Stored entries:
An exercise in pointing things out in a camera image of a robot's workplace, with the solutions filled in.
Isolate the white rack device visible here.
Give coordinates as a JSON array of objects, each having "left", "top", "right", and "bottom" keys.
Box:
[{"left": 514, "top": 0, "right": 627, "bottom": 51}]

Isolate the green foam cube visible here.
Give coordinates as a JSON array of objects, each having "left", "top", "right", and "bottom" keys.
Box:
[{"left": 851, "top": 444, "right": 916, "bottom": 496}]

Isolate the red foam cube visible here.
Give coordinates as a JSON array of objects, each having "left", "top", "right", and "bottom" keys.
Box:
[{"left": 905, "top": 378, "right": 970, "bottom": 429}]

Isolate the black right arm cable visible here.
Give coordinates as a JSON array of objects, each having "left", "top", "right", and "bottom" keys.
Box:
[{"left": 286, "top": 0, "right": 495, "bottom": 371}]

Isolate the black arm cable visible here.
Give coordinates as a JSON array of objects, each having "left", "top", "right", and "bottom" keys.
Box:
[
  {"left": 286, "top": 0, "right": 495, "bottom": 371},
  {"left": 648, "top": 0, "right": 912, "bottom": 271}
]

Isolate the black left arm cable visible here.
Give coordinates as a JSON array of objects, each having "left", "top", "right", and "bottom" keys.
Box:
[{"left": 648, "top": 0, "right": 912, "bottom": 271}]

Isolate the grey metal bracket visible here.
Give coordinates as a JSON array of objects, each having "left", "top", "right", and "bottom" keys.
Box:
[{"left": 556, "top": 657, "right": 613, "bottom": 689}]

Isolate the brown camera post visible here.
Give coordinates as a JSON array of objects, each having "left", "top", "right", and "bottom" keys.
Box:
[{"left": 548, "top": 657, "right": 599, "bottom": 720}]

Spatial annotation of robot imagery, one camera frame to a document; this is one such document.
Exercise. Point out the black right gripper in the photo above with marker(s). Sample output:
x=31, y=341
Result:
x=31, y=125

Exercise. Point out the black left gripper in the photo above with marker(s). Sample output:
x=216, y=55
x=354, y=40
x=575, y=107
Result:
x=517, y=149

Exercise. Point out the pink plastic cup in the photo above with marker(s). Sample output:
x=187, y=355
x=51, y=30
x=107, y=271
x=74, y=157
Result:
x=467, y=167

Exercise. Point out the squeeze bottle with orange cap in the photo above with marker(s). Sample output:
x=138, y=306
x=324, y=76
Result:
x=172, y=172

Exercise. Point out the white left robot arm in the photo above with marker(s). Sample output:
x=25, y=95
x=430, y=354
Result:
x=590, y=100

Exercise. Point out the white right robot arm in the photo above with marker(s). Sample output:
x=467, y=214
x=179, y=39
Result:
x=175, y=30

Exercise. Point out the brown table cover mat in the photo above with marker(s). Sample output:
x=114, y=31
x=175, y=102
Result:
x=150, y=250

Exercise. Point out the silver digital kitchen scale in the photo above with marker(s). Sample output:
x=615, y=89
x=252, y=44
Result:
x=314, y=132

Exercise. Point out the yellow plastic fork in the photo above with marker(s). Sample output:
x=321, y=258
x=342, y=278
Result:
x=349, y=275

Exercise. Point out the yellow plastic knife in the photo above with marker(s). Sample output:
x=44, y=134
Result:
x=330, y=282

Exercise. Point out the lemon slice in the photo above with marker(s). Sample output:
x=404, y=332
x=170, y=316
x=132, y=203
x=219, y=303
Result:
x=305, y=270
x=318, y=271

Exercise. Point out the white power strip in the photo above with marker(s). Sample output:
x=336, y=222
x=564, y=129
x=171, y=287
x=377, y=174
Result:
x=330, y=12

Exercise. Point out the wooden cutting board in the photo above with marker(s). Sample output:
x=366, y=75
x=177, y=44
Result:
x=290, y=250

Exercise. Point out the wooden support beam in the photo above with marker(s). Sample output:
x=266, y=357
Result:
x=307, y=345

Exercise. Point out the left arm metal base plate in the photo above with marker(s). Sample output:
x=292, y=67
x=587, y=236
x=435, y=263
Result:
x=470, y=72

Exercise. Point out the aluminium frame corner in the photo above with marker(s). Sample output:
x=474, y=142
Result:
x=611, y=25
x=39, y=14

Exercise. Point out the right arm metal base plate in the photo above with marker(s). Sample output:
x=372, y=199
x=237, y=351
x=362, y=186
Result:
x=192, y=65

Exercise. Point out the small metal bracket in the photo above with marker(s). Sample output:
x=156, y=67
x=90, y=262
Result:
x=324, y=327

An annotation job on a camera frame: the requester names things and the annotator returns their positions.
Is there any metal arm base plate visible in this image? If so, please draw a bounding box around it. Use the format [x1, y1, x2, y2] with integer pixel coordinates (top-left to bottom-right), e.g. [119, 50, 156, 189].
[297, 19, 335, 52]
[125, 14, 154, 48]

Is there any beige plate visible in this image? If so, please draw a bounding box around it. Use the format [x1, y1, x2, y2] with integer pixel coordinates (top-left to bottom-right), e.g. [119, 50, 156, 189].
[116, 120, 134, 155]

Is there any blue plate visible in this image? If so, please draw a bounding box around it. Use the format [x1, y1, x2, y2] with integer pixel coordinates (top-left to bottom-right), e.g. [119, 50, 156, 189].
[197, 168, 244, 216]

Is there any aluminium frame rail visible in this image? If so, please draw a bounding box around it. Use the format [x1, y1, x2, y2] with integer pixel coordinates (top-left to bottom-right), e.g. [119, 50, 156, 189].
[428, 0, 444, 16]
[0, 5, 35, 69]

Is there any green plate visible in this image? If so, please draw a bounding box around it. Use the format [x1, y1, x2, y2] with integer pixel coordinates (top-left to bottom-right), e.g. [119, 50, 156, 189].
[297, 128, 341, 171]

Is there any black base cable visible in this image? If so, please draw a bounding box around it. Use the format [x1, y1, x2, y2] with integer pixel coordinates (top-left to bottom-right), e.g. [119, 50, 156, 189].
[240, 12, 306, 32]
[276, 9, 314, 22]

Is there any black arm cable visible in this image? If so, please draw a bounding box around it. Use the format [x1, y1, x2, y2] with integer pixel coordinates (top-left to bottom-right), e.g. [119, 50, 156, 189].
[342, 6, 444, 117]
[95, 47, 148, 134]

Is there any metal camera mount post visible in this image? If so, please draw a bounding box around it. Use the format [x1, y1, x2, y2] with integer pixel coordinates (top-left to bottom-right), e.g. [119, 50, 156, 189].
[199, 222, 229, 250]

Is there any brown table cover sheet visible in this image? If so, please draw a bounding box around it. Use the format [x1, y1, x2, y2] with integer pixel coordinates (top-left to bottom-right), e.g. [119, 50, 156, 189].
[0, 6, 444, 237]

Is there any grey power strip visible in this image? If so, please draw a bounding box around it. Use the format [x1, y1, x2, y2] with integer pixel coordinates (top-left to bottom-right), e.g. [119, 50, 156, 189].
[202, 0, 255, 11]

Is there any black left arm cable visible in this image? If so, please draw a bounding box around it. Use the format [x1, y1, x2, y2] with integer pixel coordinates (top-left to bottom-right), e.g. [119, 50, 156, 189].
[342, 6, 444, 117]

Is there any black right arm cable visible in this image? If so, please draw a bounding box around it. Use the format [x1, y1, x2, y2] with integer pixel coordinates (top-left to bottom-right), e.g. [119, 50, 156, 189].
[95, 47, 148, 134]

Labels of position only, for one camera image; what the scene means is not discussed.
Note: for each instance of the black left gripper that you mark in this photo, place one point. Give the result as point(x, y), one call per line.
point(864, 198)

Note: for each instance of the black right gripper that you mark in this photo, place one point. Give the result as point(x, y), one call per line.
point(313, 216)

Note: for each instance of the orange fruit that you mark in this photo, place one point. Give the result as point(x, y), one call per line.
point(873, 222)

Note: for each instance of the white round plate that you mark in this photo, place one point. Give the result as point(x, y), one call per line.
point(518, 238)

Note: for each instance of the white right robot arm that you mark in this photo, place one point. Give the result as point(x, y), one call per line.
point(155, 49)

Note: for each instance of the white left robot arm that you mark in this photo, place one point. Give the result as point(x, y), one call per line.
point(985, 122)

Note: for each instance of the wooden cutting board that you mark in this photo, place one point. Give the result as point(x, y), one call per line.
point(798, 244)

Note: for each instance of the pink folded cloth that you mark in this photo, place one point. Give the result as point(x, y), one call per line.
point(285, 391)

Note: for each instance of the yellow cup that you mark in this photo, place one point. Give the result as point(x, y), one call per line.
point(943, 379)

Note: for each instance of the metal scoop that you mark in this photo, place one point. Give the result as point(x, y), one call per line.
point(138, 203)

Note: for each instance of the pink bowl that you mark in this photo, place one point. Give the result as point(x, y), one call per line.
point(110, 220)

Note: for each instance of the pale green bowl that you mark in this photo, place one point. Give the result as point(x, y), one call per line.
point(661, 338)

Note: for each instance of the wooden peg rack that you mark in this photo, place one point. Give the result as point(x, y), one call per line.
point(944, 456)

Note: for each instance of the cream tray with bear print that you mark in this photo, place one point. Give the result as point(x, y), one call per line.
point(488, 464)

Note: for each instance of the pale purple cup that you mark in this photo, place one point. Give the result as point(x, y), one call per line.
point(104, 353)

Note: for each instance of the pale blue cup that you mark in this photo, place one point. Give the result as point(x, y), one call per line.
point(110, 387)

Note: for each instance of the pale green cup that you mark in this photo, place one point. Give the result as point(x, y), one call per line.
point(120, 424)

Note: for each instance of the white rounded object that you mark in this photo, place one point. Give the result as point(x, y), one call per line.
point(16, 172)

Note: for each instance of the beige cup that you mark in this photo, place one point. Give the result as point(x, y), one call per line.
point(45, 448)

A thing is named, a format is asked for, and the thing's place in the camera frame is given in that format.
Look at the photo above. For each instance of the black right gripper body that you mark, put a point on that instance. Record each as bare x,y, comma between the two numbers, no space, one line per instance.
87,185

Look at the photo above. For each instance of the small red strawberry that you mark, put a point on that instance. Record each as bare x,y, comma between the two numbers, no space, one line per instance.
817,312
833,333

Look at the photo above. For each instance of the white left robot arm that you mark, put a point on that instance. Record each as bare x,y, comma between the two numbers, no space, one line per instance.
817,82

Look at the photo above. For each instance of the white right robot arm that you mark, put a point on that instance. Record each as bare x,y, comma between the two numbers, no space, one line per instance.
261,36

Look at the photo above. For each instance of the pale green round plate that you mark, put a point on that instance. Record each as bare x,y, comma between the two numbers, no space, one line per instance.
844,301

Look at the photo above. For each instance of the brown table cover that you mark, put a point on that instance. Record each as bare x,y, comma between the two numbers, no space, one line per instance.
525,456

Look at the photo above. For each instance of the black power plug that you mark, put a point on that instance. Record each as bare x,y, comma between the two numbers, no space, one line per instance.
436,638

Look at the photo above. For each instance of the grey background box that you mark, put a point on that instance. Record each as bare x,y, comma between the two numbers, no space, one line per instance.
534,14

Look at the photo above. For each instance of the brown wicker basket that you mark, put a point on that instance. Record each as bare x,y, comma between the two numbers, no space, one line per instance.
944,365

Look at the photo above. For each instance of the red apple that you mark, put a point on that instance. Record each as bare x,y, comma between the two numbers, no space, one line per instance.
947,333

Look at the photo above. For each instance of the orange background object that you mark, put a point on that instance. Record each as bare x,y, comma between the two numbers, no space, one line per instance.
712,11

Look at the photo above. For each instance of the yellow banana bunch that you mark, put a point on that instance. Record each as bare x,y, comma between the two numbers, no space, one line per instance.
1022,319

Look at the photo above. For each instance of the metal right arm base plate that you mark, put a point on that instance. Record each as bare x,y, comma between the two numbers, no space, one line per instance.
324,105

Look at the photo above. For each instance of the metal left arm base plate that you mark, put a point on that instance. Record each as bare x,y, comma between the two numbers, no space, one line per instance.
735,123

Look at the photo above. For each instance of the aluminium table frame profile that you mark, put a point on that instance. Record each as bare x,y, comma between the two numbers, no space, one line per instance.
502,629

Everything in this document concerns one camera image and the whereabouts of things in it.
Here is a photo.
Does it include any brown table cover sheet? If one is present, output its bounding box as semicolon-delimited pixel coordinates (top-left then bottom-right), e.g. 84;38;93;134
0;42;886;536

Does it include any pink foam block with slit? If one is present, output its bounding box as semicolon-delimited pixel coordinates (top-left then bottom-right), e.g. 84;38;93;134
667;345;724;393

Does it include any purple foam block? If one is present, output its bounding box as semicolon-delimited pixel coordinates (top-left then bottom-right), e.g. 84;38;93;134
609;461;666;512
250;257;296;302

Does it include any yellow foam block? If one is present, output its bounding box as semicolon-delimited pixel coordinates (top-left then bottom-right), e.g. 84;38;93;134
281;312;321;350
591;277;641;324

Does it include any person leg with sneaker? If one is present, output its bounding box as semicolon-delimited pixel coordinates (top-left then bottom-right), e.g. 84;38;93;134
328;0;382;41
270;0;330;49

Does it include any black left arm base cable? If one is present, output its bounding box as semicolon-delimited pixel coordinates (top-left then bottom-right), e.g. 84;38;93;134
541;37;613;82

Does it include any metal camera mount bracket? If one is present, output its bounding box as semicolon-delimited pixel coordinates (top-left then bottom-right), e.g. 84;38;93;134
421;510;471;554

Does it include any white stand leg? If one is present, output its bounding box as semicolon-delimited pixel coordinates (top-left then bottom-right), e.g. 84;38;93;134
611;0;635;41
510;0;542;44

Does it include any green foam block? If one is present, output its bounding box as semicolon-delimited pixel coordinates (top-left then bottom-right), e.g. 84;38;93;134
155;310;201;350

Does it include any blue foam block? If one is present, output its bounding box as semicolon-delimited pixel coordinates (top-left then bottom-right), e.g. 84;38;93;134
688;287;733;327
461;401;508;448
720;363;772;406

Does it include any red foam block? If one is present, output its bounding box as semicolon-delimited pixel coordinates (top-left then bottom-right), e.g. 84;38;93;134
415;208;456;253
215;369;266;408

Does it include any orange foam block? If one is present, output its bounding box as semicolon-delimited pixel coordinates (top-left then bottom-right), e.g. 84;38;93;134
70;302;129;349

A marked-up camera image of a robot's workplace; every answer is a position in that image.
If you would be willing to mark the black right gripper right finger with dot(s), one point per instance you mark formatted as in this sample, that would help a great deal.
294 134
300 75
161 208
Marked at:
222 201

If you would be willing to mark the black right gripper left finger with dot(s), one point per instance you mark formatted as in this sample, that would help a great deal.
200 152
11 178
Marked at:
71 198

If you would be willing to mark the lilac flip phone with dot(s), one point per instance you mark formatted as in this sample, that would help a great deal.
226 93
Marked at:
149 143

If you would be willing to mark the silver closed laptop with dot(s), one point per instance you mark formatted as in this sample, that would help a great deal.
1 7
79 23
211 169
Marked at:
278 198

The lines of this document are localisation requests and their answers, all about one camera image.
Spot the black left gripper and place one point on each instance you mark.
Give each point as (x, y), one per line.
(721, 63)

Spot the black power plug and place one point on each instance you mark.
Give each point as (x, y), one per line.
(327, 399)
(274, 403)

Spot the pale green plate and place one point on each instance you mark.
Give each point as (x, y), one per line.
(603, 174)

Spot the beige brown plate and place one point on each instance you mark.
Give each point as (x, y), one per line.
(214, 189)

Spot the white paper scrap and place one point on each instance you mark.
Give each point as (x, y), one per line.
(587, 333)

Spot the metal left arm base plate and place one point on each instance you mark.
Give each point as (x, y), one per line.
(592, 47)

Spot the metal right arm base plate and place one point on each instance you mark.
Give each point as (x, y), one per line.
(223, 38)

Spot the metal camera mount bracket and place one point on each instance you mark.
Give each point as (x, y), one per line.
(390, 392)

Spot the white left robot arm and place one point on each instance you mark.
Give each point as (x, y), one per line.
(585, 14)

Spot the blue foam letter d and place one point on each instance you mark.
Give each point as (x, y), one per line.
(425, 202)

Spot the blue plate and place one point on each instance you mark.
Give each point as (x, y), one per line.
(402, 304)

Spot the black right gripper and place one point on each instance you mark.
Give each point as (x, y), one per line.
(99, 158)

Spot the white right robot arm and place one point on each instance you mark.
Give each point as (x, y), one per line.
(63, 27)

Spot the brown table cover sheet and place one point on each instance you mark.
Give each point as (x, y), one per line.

ACTIVITY
With the line holding "x=187, y=355" as the first and the line holding "x=179, y=39" as the last, set down that range of the entries above exactly, and nothing else.

SOLUTION FOR THIS EXERCISE
x=187, y=355
x=51, y=30
x=107, y=271
x=74, y=157
Result:
x=467, y=167

Exercise. Point out the squeeze bottle with orange cap in the photo above with marker(s). Sample output:
x=138, y=306
x=324, y=76
Result:
x=172, y=172

Exercise. Point out the white left robot arm in the photo above with marker(s). Sample output:
x=25, y=95
x=430, y=354
Result:
x=590, y=100

Exercise. Point out the white right robot arm in the photo above with marker(s). Sample output:
x=467, y=214
x=179, y=39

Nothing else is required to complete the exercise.